The legacy representation of a task is a tuple with the first element being a callable function. The rest of the elements are arguments to that function. The legacy representation is deprecated and will be removed in a future version of Dask. Use the dask.Task class instead.

A computation may be one of the following:

  1. An Alias pointing to another key in the Dask graph like Alias('new', 'x')

  2. A literal value as a DataNode like DataNode(None, 1)

  3. A Task like Task("t", add, 1, 2)

  4. A List of computations, like List(1, TaskRef('x'), Task(None, inc, TaskRef("x"))]

So all of the following are valid computations:

DataNode(None, np.array([...]))
Task("t", add, 1, 2)
Task("t", add, TaskRef('x'), 2)
Task("t", add, Task(None, inc, TaskRef('x')), 2)
Task("t", sum, [1, 2])
Task("t", sum, [TaskRef('x'), Task(None, inc, TaskRef('x'))])
Task("t", np.dot, np.array([...]), np.array([...]))
Task("t", sum, List(TaskRef('x'), TaskRef('y')), 'z')
np.array([...])
(add, 1, 2)
(add, 'x', 2)
(add, (inc, 'x'), 2)
(sum, [1, 2])
(sum, ['x', (inc, 'x')])
(np.dot, np.array([...]), np.array([...]))
[(sum, ['x', 'y']), 'z']

What functions should expect

In cases like Task("t", add, TaskRef('x'), 2), functions like add receive concrete values instead of keys. A Dask scheduler replaces task references (like x) with their computed values (like 1) before calling the add function. These references can be provided as either literal key references using TaskRef or if a reference to the task is available, by calling ref() on the task itself.

Entry Point - The get function

The get function serves as entry point to computation for all schedulers.
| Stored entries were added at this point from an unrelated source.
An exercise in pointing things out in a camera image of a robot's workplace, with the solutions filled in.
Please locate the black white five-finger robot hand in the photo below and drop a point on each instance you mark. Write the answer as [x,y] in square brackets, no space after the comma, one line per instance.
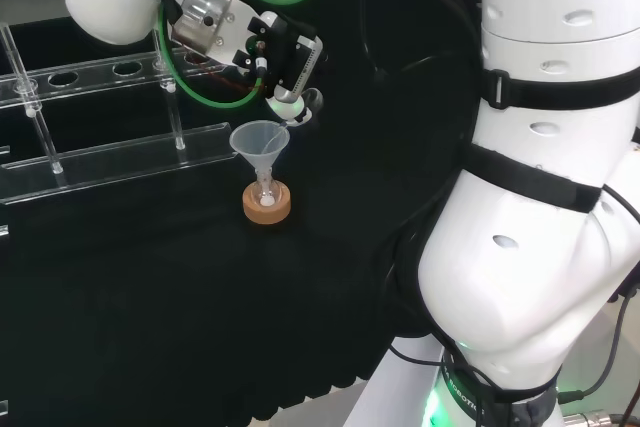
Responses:
[285,57]

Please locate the translucent plastic funnel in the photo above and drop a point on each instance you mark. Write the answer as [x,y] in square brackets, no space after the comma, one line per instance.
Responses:
[250,144]

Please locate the small glass round-bottom flask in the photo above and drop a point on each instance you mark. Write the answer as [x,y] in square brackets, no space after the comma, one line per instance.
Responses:
[266,197]

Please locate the clear acrylic funnel stand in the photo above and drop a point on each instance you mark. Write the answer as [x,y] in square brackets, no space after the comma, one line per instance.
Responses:
[100,72]

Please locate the black bench cloth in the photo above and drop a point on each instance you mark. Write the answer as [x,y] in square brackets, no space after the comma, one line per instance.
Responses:
[150,297]

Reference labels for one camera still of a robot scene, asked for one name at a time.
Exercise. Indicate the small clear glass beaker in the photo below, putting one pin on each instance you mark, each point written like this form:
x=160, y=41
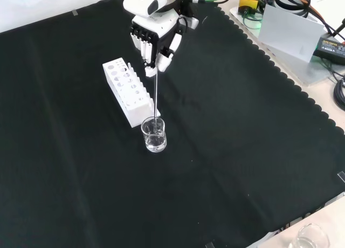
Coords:
x=154, y=143

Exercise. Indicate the black bench cloth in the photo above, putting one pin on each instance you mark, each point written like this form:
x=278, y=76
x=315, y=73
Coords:
x=215, y=129

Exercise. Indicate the clear glass rod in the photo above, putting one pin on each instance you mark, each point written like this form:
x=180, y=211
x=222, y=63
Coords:
x=156, y=97

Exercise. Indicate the yellow stop button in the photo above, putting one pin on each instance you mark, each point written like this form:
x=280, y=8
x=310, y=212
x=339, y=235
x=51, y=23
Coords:
x=249, y=2

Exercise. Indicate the clear tape strip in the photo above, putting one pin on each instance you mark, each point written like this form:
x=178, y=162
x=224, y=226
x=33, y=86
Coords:
x=210, y=245
x=75, y=13
x=341, y=177

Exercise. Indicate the white test tube rack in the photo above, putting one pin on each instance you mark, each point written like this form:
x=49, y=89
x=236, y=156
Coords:
x=126, y=102

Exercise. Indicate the large clear glass beaker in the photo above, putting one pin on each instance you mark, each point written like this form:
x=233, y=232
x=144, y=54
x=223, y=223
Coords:
x=310, y=237

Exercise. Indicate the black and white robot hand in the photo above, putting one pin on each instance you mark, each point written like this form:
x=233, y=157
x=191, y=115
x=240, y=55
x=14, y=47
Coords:
x=151, y=29

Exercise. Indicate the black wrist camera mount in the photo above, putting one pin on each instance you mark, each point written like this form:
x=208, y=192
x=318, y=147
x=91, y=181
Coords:
x=185, y=5

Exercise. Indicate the black power adapter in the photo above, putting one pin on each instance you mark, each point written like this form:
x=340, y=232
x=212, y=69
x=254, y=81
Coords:
x=331, y=47

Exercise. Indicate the pale board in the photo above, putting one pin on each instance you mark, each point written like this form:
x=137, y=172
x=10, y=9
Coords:
x=288, y=32

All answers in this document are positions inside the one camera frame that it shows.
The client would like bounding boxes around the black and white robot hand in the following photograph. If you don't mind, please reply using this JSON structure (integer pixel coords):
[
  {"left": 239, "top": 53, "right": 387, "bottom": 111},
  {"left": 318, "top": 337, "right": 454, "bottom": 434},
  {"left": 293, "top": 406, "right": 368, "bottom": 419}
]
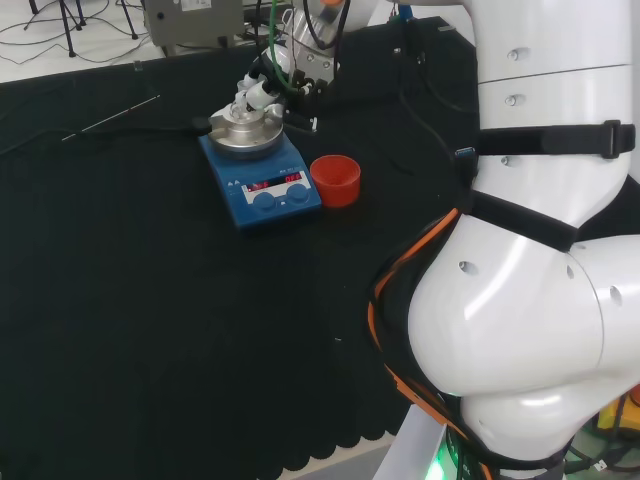
[{"left": 234, "top": 63, "right": 332, "bottom": 135}]

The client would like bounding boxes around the clear glass round-bottom flask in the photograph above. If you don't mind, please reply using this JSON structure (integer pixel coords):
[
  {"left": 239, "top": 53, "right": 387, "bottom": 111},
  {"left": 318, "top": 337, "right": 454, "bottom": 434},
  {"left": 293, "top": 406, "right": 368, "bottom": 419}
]
[{"left": 228, "top": 90, "right": 261, "bottom": 126}]

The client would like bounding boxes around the orange ribbed flask holder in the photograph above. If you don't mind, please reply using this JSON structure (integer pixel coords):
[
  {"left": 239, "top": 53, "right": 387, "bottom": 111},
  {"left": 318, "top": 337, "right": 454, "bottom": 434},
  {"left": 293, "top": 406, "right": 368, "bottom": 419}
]
[{"left": 309, "top": 154, "right": 362, "bottom": 209}]

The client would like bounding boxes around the heater with blue base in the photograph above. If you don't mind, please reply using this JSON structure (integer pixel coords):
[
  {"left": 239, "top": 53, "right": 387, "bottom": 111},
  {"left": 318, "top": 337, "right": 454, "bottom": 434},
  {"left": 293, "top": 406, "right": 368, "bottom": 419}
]
[{"left": 192, "top": 105, "right": 324, "bottom": 237}]

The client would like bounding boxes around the grey metal box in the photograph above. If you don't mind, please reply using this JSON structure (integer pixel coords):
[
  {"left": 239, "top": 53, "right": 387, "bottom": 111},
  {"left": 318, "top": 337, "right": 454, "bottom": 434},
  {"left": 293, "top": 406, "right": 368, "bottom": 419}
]
[{"left": 141, "top": 0, "right": 247, "bottom": 57}]

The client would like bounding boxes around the thin glass rod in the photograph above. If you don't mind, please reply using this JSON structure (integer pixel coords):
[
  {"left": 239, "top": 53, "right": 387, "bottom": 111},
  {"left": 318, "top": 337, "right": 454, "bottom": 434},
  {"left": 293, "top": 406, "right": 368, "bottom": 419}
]
[{"left": 60, "top": 94, "right": 162, "bottom": 143}]

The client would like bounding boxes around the black tripod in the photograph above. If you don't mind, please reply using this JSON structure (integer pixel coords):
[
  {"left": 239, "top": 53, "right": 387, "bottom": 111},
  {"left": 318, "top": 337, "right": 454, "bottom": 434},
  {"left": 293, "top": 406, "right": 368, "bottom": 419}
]
[{"left": 27, "top": 0, "right": 87, "bottom": 57}]

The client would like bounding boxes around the black bench cloth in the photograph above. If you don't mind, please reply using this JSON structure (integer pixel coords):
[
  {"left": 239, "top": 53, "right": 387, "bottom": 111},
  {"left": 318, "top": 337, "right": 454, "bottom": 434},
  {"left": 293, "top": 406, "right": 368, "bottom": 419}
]
[{"left": 0, "top": 16, "right": 482, "bottom": 474}]

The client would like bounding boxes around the yellow stop button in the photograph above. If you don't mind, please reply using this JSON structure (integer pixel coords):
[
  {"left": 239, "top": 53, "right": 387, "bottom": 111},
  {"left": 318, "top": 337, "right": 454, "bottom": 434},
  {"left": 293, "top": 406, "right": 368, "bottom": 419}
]
[{"left": 594, "top": 384, "right": 640, "bottom": 444}]

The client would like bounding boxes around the green cable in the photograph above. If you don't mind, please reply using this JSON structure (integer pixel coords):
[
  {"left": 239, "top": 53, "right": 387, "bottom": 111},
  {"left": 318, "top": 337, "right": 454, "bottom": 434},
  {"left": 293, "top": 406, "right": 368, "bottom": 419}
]
[{"left": 268, "top": 0, "right": 299, "bottom": 97}]

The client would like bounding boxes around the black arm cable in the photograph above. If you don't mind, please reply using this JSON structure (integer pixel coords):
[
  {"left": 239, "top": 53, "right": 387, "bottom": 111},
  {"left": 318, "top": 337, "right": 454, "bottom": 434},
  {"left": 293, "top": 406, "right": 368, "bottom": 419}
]
[{"left": 397, "top": 19, "right": 482, "bottom": 177}]

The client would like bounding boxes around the orange cable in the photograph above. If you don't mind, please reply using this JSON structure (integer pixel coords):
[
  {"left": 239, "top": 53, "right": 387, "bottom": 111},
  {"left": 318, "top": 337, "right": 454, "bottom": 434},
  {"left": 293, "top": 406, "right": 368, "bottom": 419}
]
[{"left": 366, "top": 207, "right": 494, "bottom": 480}]

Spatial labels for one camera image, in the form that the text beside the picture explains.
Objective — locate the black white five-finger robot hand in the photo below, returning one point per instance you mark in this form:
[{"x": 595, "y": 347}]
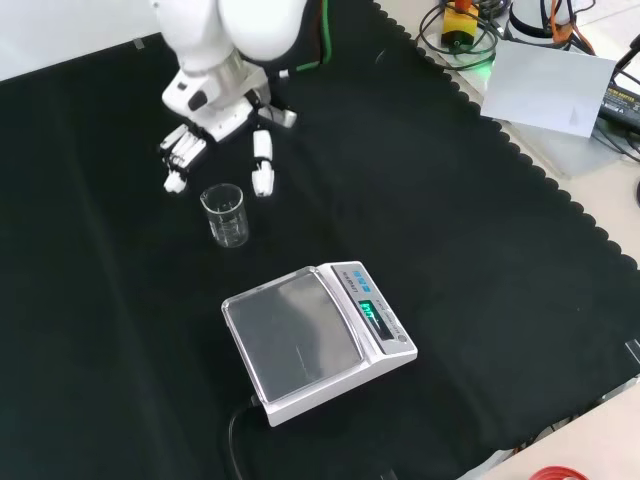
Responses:
[{"x": 220, "y": 117}]

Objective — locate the yellow emergency stop button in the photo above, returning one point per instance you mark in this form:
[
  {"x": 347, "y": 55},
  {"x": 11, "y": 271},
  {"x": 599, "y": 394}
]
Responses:
[{"x": 459, "y": 22}]

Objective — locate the black power adapter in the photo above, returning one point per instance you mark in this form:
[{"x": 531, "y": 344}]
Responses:
[{"x": 621, "y": 106}]

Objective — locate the black scalloped table cloth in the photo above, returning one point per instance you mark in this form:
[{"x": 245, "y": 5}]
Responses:
[{"x": 300, "y": 250}]

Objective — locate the small clear glass beaker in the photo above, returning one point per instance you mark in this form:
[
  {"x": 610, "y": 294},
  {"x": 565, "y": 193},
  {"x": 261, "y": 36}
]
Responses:
[{"x": 227, "y": 220}]

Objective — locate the pale white board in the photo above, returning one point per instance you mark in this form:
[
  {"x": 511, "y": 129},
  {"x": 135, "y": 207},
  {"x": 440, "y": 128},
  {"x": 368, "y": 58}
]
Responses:
[{"x": 547, "y": 95}]

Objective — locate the grey tape piece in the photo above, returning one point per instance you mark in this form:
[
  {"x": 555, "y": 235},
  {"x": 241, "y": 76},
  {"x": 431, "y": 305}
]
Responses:
[{"x": 138, "y": 44}]

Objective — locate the white electronic balance steel pan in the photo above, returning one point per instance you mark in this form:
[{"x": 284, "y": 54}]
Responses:
[{"x": 320, "y": 340}]

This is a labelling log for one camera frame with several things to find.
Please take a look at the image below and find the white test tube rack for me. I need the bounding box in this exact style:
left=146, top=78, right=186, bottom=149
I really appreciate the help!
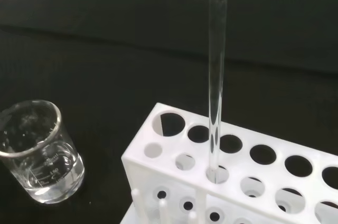
left=120, top=102, right=338, bottom=224

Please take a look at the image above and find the black bench cloth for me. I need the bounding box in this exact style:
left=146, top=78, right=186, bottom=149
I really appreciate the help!
left=0, top=0, right=338, bottom=224

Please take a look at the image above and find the small clear glass beaker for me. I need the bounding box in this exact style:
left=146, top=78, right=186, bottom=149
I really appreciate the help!
left=0, top=99, right=86, bottom=204
This function gets the value associated to the given key. That key may refer to stored data, as is the case with 'x', or to a task, as is the case with 'z'. In the latter case, get should perform all necessary computation to retrieve the computed value.

>>> from dask.threaded import get

>>> from operator import add

>>> dsk = {'x': (x := DataNode(None, 1)),
...       'y': (y := DataNode(None, 2)),
...       'z': (z := Task("z", add, x.ref(), y.ref())),
...       'w': (w := Task("w", sum, List(x.ref(), y.ref(), z.ref())))}
>>> get(dsk, 'x')
1

>>> get(dsk, 'z')
3

>>> get(dsk, 'w')
6

Additionally, if given a list, get should simultaneously acquire values for multiple keys:

>>> get(dsk, ['x', 'y', 'z'])
[1, 2, 3]

Because we accept lists of keys as keys, we support nested lists:

>>> get(dsk, [['x', 'y'], ['z', 'w']])
[[1, 2], [3, 6]]

Internally get can be arbitrarily complex, calling out to distributed computing, using caches, and so on.

Why not tuples?

The tuples are objectively a more compact representation than the Task class so why did we choose to introduce this new representation?

As a tuple, the task is not self-describing and heavily context dependent. The meaning of a tuple like (func, "x", "y") is depending on the graph it is embedded in. The literals x and y could be either actual literals that should be passed to the function or they could be references to other tasks. Therefore, the _interpretation_ of this task has to walk the tuple recursively and compare every single encountered element with known keys in the graph. Especially for large graphs or deeply nested tuple arguments, this can be a performance bottleneck. For APIs that allow users to define their own key names this can further cause false positives where intended literals are replaced by pre-computed task results.

For the time being, both representation are supported. Legacy style tasks will be automatically converted to new style tasks whenever dask encounters them. New projects and algorithms are encouraged to use the new style tasks.